We recommend that you do not rely on automatic MDI/MDI-X to automatically sense the cable type. The installation might be successful when the SteelFusion Edge is optimizing traffic, but it might not be successful if the in-path bypass card transitions to fail-to-wire mode.
One way to help ensure that you use the correct cables during an installation is to connect the LAN and WAN interfaces of the bypass card while the SteelFusion Edge is powered off. This configuration proves that the devices on either side of the appliance can communicate correctly without any errors or other problems.
In the most common in-path configuration, a SteelFusion Edge LAN port is connected to a switch and the SteelFusion Edge WAN port is connected to a router. In this configuration, a straight-through Ethernet cable can connect the LAN port to the switch, and you must use a crossover cable to connect the WAN port to the router.
When you configure SteelFusion Edge in HA, it is likely that you have one or more additional data NICs installed into the appliance to provide extra interfaces. You can use the interfaces for blockstore synchronization.
This table summarizes the correct cable usage in the SteelFusion Edge when you are connecting LAN and WAN ports or when you are connecting data ports.
Devices
Cable
SteelFusion Edge to SteelFusion Edge
Crossover
SteelFusion Edge to router
Crossover
SteelFusion Edge to switch
Straight-through
SteelFusion Edge to host
Crossover
Overview of SteelFusion Edge HA
This section describes HA features, design, and deployment of SteelFusion Edge. You can assign the exports provided by Edge (which are projected from the Core in the data center) in a variety of ways. Whether used as a datastore for VMware ESXi in the hypervisor node, or for other hypervisors and discrete servers hosted externally in the branch office, the exports are always served from the Edge using the NFS protocol.

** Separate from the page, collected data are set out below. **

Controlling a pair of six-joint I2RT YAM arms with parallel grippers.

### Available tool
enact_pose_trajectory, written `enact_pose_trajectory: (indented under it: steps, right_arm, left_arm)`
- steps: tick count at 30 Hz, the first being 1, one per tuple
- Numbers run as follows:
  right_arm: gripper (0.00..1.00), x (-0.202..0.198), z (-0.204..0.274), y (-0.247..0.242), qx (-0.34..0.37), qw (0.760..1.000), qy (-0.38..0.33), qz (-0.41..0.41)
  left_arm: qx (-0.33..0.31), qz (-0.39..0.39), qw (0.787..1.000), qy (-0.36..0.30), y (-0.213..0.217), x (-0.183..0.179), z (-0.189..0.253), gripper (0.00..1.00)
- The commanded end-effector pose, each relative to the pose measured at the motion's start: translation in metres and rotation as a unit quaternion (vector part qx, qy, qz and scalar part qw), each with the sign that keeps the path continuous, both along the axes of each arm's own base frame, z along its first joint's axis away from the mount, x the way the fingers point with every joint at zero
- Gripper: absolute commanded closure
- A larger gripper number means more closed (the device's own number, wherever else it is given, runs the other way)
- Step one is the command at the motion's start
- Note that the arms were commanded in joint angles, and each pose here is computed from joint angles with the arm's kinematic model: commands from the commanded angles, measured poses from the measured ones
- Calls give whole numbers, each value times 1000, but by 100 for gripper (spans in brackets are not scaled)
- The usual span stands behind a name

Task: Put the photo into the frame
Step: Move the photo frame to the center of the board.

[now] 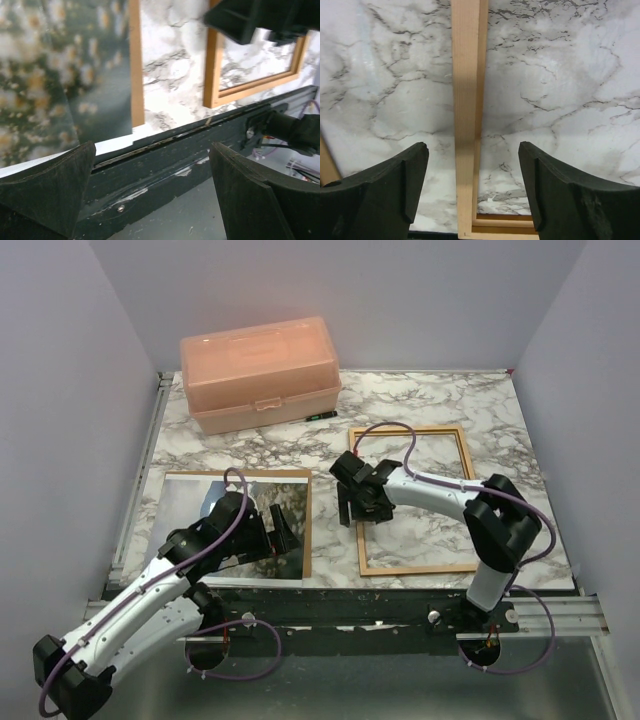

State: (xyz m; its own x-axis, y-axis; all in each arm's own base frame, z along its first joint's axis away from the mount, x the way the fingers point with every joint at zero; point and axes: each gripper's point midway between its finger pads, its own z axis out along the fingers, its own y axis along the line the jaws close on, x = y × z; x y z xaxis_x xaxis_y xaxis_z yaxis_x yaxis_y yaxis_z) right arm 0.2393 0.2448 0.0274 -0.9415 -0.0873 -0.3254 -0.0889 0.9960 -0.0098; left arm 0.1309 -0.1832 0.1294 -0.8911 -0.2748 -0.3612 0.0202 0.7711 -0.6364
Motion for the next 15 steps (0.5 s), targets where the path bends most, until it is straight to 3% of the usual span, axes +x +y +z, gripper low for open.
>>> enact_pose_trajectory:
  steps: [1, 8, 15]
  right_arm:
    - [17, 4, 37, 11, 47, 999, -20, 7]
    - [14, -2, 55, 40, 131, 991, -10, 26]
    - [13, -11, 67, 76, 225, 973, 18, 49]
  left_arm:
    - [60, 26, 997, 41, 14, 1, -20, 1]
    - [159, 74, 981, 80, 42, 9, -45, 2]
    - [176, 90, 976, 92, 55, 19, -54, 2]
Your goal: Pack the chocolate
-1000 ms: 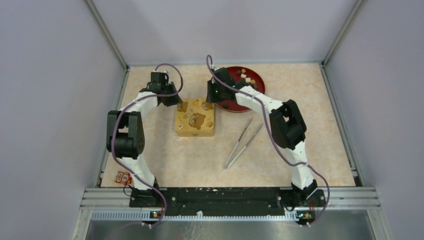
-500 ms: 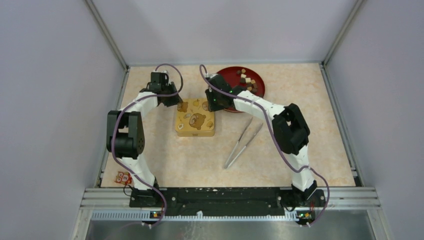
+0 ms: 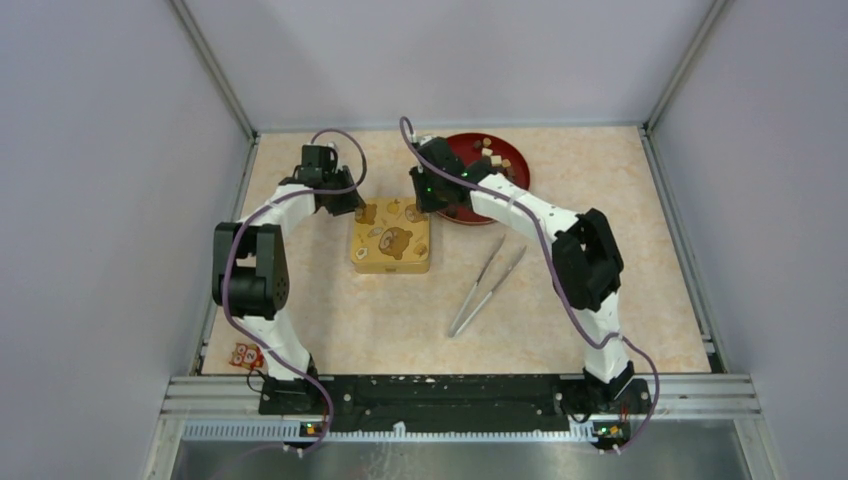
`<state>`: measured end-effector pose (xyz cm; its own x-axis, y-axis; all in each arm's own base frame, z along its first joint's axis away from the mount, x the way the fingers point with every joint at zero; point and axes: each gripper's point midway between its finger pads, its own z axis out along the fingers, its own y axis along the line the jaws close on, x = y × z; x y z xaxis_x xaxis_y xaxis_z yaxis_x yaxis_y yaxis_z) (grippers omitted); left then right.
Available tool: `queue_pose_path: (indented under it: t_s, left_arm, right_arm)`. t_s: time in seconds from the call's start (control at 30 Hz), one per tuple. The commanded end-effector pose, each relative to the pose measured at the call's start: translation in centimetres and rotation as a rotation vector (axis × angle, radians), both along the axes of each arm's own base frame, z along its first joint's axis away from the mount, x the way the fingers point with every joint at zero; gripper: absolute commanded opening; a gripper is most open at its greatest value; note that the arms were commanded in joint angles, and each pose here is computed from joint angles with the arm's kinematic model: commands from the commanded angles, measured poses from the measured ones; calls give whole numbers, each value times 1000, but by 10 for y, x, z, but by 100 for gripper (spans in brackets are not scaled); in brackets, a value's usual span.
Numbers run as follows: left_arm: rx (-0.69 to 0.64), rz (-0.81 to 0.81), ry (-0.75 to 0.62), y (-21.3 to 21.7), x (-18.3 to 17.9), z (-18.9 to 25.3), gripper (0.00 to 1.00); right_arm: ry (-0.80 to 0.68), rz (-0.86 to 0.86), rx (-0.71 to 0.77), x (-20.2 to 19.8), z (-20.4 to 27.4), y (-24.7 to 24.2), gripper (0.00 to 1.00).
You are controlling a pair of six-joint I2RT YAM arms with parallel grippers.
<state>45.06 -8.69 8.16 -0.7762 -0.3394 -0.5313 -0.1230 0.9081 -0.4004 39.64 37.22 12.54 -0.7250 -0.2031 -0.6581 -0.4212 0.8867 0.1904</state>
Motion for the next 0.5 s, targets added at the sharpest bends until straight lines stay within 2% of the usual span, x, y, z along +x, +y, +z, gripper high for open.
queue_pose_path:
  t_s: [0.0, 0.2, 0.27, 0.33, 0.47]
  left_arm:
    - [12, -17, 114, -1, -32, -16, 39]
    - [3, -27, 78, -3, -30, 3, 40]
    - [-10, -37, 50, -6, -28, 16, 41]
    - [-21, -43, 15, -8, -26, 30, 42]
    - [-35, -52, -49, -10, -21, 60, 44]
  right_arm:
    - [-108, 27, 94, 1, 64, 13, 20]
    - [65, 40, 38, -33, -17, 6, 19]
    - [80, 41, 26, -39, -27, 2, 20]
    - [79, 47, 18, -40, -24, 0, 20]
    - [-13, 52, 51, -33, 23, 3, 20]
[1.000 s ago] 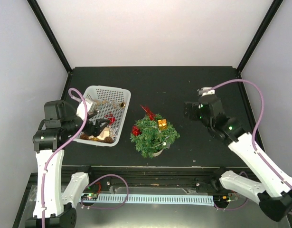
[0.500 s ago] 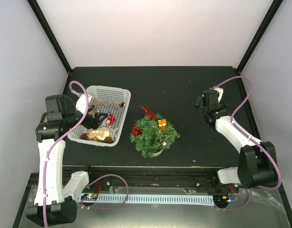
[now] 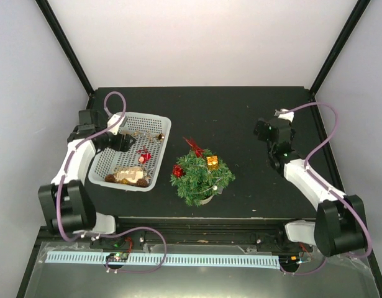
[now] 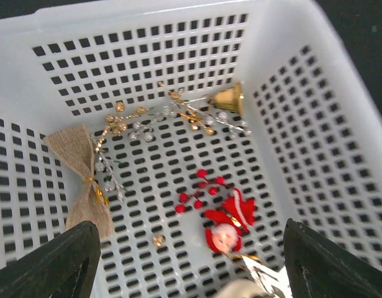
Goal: Decorate the small christmas tree
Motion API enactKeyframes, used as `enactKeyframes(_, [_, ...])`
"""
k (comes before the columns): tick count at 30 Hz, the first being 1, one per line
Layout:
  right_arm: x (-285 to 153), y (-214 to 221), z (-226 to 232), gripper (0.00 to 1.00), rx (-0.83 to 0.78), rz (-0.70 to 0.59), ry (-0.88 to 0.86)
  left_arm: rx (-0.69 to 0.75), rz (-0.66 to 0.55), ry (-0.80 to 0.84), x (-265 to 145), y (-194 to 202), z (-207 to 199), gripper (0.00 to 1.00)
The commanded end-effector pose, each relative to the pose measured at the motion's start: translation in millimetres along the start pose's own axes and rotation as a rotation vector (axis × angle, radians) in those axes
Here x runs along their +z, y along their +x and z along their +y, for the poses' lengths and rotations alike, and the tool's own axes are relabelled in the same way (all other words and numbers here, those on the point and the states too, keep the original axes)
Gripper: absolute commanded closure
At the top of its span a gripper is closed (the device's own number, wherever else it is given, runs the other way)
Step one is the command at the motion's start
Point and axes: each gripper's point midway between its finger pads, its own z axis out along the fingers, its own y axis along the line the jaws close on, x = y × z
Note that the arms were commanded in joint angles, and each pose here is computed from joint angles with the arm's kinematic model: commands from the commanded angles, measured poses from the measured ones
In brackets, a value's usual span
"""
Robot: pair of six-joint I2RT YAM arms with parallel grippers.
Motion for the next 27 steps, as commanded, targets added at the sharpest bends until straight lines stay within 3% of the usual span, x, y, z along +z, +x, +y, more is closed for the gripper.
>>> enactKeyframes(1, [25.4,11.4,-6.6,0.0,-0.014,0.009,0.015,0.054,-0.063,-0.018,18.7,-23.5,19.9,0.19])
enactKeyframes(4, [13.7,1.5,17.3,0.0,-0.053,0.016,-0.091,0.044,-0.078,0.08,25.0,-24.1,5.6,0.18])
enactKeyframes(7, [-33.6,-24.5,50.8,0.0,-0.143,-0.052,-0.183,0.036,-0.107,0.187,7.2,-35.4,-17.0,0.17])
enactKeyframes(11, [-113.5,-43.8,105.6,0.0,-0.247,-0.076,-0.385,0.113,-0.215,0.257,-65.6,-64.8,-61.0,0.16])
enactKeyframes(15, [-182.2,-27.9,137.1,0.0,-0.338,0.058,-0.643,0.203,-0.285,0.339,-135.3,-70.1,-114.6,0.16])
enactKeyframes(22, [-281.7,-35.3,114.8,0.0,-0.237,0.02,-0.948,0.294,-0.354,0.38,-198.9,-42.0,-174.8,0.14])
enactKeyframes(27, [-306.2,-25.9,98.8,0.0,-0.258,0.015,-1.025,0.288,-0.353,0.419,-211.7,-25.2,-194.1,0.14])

Because of the way the exports are served, you can achieve HA with Edge by using the following :
•  SteelFusion Edge HA using blockstore synchronization
This option is independent of any HA Core configuration in the data center that is projecting one or more exports to the Edge. However, because of different Edge deployment options and configurations, there are several scenarios for HA. For example, you can consider hardware redundancy consisting of multiple power supplies or RAID inside the Edge appliance as a form of HA. For more information about hardware, see the product specification documents.
Alternatively, when you deploy two Edge appliances in the branch, you can configure the VSP on both devices to provide an active-passive capability for any VMs that are hosted on the hypervisor node. In this context, HA is purely from the point of view of the VMs themselves, and there is a separate Edge providing a failover instance of the hypervisor node.

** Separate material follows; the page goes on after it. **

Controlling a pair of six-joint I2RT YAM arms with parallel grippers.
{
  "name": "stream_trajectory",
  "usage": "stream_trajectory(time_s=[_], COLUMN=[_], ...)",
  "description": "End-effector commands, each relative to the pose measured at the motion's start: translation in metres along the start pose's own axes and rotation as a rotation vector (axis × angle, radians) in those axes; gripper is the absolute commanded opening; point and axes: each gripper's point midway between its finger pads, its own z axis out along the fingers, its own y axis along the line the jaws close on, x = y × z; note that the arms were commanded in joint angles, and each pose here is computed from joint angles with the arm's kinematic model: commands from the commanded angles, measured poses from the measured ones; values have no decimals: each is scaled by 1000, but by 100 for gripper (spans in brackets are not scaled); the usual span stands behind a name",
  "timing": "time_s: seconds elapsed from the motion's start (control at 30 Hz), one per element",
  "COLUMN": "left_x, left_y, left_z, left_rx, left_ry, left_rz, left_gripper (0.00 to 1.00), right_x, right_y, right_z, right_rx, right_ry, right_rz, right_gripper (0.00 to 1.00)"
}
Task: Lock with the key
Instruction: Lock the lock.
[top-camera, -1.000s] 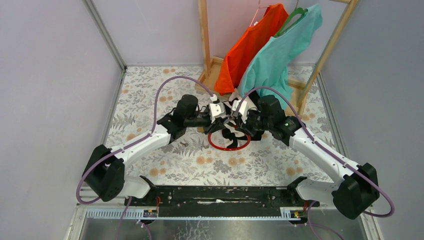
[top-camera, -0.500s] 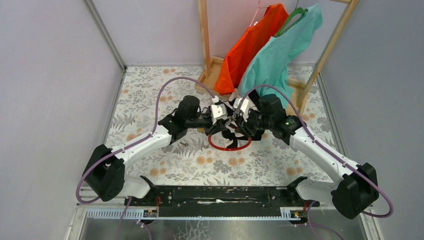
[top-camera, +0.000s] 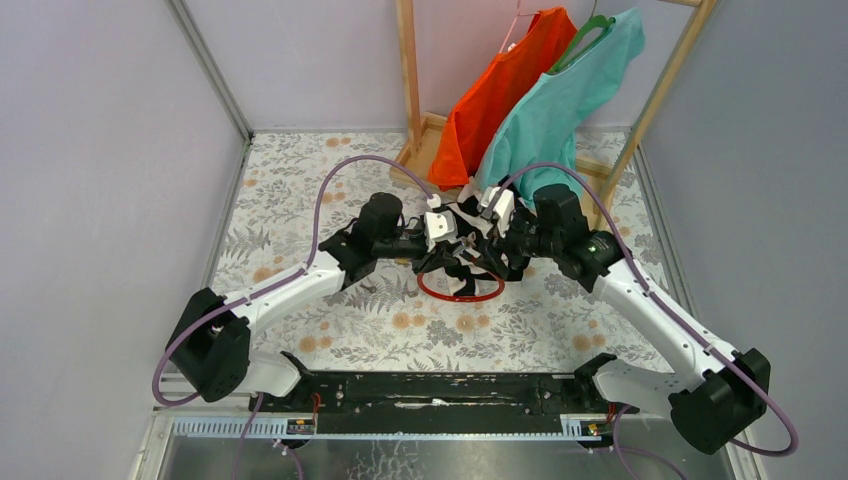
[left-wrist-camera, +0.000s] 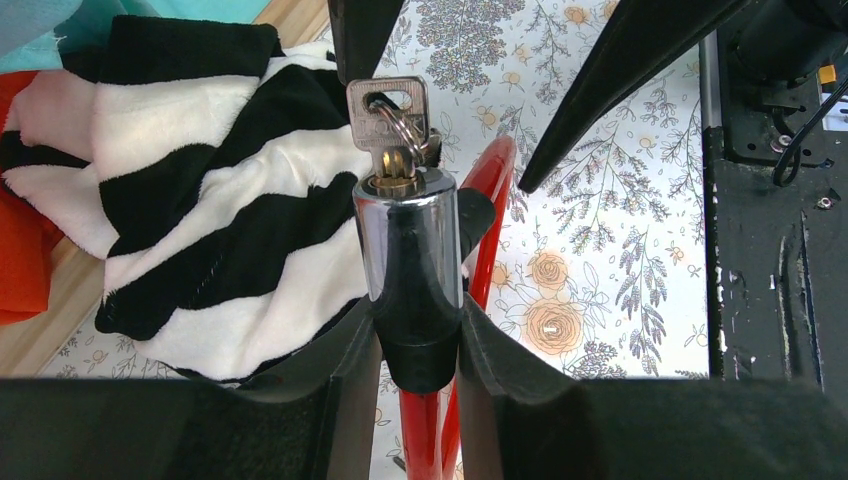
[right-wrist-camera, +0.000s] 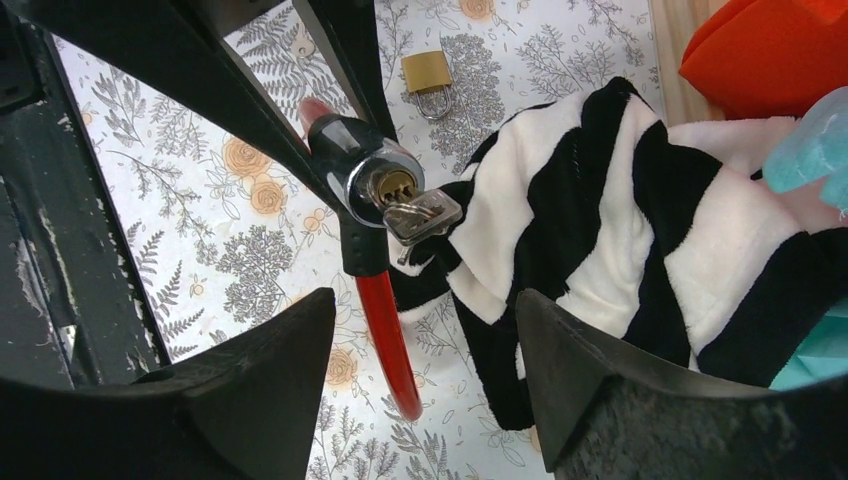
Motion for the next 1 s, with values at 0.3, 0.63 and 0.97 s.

For more details about how to configure Edge HA, see the SteelFusion Edge User Guide.
SteelFusion Edge HA using blockstore synchronization
To survive a failure of the SteelFusion Edge without downtime, you must deploy a second appliance. If you configure two appliances as an HA pair, the SteelFusion Edge can continue serving exports without disruption to the servers in the branch, even if one of the SteelFusion Edge appliances were to fail. The serving of exports in a SteelFusion Edge HA deployment can be used by the VSP of the second SteelFusion Edge and by external servers within the branch office.
The scenario described in this section has two SteelFusion Edges operating in an active-standby role. This scenario is irrespective of whether the Core is configured for HA in the data center.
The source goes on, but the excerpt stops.